What I choose to read every month depends on the season, the zeal to learn new ways of working, re-engaging with individuals in different styles as well as the mood I am in. During this stay-at-home period, I wanted to read a book that would inspire me to keep up with my daily motivations of actually being energetic in accomplishing tasks and coping with many things at the same time.

Between the traditional hard copy books and digital/ audiobooks, which are your go-to, and why?

I prefer digital and audiobooks to traditional hard copies because of environmental efficiency and also because I am a minimalist and prefer a shelf to be highly decluttered with only including the most essential of decorative pieces.

I also like to listen to audiobooks when it comes to self-help books during my early gym sessions or when getting ready to prepare for the day. You can also multitask while listening to an audiobook. Technology is enabling us to access and read as many books as possible from any location which is what digital/audiobooks have enabled.

Are there books you would say speak to the person you are becoming? Basically, how do you reckon reading has changed you? Do you believe books change people?

In 2020, one of the books that have spoken to me is 'Own Your Morning' by Robin Sharma. Robin Sharma challenged me to be up by 5 a.m. and build a morning routine that would help me to improve myself to be successful. I would recommend this book to an 18-year-old who has a lot of ambitions as well as to an individual in their 30s or 40s looking to climb the ladder as well as increase their performance levels.

What are your favourite reading sections in a book?

The mid chapters of the book. I call it the sweetest spot of a book because that is where the authors tend to delve into their stories, tips, case studies that tend to be more interactive or more emotional and sometimes deep-thinking

Which are your earliest reading memories?
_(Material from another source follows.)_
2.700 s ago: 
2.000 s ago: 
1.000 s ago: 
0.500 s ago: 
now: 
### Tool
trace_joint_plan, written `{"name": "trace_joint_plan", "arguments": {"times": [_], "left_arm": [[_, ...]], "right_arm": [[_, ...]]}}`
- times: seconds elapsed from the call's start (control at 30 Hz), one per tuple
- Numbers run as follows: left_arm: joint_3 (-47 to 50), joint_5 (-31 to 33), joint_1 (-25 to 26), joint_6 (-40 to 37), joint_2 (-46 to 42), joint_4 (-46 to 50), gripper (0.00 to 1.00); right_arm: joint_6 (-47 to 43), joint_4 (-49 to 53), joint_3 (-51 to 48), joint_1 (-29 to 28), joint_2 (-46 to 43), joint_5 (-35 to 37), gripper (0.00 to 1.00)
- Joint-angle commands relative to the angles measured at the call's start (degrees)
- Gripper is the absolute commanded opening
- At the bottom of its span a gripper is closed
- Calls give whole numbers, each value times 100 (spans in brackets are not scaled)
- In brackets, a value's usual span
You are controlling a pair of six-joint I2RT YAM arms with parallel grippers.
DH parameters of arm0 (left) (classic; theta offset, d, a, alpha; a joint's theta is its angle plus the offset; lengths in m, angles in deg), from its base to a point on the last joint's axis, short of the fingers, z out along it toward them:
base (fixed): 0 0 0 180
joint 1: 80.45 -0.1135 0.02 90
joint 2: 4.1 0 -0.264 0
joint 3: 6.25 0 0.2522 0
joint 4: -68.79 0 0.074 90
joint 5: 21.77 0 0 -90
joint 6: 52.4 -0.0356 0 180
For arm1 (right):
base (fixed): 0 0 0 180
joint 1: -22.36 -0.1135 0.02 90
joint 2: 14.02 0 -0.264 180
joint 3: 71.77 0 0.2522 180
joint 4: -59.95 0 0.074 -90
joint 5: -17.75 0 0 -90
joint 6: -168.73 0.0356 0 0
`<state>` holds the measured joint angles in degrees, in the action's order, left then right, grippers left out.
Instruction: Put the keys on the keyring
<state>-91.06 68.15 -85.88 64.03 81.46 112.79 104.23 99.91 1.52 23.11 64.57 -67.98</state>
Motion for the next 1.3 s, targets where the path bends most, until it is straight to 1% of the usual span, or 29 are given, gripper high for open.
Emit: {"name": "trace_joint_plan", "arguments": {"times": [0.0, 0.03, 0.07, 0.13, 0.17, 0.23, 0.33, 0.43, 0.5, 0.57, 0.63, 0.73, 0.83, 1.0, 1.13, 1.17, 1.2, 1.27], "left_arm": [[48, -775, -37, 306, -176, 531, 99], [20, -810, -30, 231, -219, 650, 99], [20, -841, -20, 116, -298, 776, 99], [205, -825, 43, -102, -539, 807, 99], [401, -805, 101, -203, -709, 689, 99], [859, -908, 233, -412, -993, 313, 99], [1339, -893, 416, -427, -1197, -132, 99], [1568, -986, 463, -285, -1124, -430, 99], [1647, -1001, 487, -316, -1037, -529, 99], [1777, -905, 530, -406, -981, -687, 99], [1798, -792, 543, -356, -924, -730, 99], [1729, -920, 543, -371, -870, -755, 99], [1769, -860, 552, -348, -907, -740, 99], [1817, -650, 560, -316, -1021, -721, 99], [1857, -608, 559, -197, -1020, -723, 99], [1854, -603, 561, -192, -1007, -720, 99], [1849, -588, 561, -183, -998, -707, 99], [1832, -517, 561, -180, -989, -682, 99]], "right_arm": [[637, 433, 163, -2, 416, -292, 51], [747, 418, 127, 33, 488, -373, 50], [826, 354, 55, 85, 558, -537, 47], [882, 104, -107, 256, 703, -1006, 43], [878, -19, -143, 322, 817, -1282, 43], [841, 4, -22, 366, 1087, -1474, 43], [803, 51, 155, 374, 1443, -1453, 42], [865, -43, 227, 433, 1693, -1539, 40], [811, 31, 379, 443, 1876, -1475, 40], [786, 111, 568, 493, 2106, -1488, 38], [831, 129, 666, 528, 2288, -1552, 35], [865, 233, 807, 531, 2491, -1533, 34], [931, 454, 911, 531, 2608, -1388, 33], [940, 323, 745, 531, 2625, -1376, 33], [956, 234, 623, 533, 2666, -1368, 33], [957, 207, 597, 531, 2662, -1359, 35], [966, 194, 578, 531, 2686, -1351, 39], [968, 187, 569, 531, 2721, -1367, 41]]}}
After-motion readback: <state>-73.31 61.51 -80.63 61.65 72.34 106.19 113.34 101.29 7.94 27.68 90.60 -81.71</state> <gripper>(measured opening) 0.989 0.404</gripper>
At 5 to 6 years, I was the only child for some time and my parents would buy storybooks for me and my cousin during the holiday periods. At the beginning of developing a reading culture, I was always fascinated by the pictures until I learned how to read storybooks through the help of my parents and school teachers. As I grew older, I recall watching cartoons and asking my parents to purchase storybooks that I would see in a book store related to the cartoon movies I watched. That experience enabled me to love reading books on up to date.

How else have you been passing the time? Have you been binge-watching anything? Have you found any hobbies or rekindled past hobbies?

I have been reconnecting with my childhood and university friends and extended family through safe modes of communication via technology. Additionally, I run a forum on my Instagram page known as the" Inspire Africa Forum" that connects women to webinars and events that help in personal development, mental health, and financial education awareness. I also like to be abreast of what is happening in the world so you can say that I am a news junkie.

I have been binge-watching on documentaries on Netflix and enjoyed watching the first episode of the Last Dance featuring Michael Jordan and Becoming by Michelle Obama that showcases what one can achieve when passion is combined with hard work.

I have also enjoyed watching Netflix's original African series, Blood and Water that has already climbed to Netflix's Top 10 charts across many countries including Kenya. During the homestay period, I have developed new hobbies in baking and I recently shared my cakes during the celebration of Eid Mubarak and my friends' birthdays'.